The Doctor shrugged his shoulders. He was trying to be relaxed, offhand, as he always was, but he hadn’t let go of his hold on Jamie’s shoulders; they were lying down together now, Jamie realised, under a sky of stars, like something from a ballad. The wrong stars and the wrong sort of people for a ballad, but it felt absolutely right. 

“If this planet goes back to the war, Jamie, it would...”

Jamie raised his hand and slowly, so slowly, traced the curve of the Doctor’s face. This, he’d never done. Never been slow, in all his ‘tumbles’ back on Earth. Never wanted someone in this way, in the way that made nothing more important than touching. 

Was this possible? Was this allowed? But what about plastic and gravity and girls wearing trousers and time travel and machines that tried to kill you? Did anything have to make sense, or did it all simply happen? 

“Doctor, if you asked me to do this for Aljudin, I would. I’d do anything you asked, Doctor, anything at all. But I’d rather...” it was so hard to speak, especially with the Doctor so close, and not stopping Jamie from continuing to stroke his face, his hair, the curve of his back. 

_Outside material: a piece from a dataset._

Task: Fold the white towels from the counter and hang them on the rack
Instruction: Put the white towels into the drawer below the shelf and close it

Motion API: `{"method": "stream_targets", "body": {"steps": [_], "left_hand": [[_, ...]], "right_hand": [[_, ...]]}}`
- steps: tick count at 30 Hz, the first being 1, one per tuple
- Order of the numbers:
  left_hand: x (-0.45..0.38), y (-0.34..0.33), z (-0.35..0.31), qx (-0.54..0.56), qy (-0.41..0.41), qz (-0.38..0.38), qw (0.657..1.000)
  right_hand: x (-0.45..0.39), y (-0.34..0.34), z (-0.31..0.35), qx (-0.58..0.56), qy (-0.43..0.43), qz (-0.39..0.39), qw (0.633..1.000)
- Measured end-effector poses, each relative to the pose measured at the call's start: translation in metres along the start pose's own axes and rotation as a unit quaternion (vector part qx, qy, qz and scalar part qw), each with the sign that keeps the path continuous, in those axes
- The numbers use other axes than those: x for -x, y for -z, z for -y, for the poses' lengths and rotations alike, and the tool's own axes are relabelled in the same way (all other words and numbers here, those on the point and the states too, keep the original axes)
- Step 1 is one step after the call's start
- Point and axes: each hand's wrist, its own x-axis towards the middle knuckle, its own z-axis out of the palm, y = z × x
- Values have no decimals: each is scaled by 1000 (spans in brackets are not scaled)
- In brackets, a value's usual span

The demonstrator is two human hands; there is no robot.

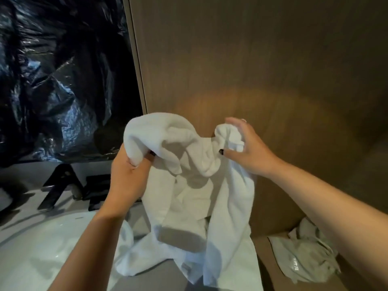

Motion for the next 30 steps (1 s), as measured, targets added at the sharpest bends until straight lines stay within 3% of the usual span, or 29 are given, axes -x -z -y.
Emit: {"method": "stream_targets", "body": {"steps": [4,6,9,14,18,21,26,30], "left_hand": [[12,-10,22,-126,-57,34,990],[18,-20,33,-163,-120,104,974],[35,-41,62,-224,-225,231,920],[67,-72,110,-244,-201,335,888],[88,-91,149,-246,-175,351,886],[96,-102,171,-225,-170,341,897],[91,-111,186,-181,-159,317,917],[89,-110,184,-176,-152,310,922]], "right_hand": [[18,-42,-26,-27,-9,77,997],[30,-58,-40,-41,-13,106,993],[55,-80,-66,-4,6,139,990],[100,-110,-102,21,-73,126,989],[112,-138,-121,29,-142,109,983],[109,-150,-127,40,-144,105,983],[102,-163,-142,101,-185,168,963],[100,-161,-151,72,-181,158,968]]}}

“I’m not supposed...” now the Doctor winced, but pushed his head forward rather than pulling away, burying his face in the curve of Jamie’s neck, seeking comfort. Jamie put both arms round him and sighed, and wondered when the floating feeling had started. “I’m not supposed to interfere, with the universe, you know, and stopping wars is... well, I can make a case for that, of course I can, any reasonable person could, and sometimes companions are necessary and I can’t stop people if they want to come along, can I? But you, with you, to want to...”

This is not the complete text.